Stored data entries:
===============

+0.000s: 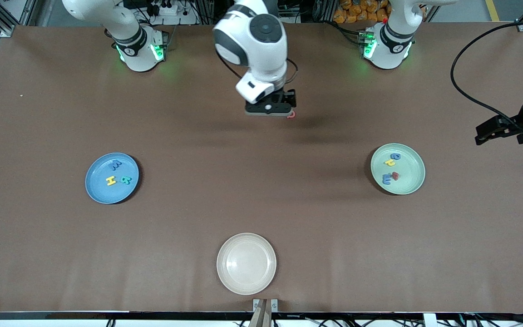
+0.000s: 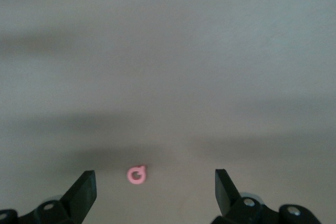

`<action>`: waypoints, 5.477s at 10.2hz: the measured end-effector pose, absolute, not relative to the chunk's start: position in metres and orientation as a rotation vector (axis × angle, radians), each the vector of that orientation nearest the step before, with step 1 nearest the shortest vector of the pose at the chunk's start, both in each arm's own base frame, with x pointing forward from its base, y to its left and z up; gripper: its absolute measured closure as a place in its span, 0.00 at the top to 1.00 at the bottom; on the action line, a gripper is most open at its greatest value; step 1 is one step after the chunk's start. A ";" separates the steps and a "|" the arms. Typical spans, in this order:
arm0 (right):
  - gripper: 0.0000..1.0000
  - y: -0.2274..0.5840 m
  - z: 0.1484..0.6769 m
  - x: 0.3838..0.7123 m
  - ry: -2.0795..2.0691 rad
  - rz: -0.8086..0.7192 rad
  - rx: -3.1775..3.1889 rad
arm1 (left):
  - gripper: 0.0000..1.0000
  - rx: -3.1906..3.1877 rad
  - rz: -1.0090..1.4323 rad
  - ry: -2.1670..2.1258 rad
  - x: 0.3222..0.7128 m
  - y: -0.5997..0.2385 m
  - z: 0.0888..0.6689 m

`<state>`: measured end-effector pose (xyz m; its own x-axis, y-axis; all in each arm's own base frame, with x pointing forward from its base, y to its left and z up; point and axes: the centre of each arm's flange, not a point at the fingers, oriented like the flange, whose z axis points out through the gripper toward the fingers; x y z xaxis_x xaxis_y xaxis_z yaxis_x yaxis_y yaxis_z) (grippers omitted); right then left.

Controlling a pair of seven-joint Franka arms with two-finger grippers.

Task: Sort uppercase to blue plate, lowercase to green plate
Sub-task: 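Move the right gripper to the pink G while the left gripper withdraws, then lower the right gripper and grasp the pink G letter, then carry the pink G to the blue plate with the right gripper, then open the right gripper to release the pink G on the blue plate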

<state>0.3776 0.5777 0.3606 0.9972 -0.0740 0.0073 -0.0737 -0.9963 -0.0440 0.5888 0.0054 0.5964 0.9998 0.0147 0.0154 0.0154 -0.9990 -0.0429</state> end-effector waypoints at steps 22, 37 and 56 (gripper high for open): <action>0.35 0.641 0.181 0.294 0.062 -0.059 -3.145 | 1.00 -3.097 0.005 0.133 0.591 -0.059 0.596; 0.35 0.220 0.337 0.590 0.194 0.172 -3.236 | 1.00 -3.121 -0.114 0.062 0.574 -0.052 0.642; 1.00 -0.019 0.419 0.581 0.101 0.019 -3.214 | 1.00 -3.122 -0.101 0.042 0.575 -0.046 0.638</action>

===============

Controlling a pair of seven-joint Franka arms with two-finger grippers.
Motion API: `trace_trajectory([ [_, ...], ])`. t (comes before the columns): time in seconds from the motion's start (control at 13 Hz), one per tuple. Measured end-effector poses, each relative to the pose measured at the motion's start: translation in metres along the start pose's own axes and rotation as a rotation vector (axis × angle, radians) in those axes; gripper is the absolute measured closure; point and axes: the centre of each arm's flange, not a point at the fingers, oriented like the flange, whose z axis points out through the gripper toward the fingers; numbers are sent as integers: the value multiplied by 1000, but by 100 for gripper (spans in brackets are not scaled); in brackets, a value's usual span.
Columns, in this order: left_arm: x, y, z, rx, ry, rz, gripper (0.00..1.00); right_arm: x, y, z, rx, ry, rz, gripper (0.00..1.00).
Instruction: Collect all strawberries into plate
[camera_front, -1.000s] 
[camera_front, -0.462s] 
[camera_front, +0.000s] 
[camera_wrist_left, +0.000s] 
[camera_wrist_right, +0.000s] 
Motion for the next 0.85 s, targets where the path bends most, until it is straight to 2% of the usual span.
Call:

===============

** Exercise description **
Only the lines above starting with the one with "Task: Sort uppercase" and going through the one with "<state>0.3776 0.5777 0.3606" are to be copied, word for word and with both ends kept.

** Exercise solution **
Task: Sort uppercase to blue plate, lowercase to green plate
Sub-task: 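Move the right gripper to the pink G while the left gripper withdraws, then lower the right gripper and grasp the pink G letter, then carry the pink G to the blue plate with the right gripper, then open the right gripper to release the pink G on the blue plate
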
<state>0.3776 0.5777 0.3606 0.9972 -0.0740 0.0073 -0.0737 -0.9963 -0.0440 0.5888 0.0054 0.5964 0.9998 0.0147 0.0154 0.0154 -0.9990 -0.0429</state> end-effector waypoints at steps 22, 37 and 56 (gripper high for open): <action>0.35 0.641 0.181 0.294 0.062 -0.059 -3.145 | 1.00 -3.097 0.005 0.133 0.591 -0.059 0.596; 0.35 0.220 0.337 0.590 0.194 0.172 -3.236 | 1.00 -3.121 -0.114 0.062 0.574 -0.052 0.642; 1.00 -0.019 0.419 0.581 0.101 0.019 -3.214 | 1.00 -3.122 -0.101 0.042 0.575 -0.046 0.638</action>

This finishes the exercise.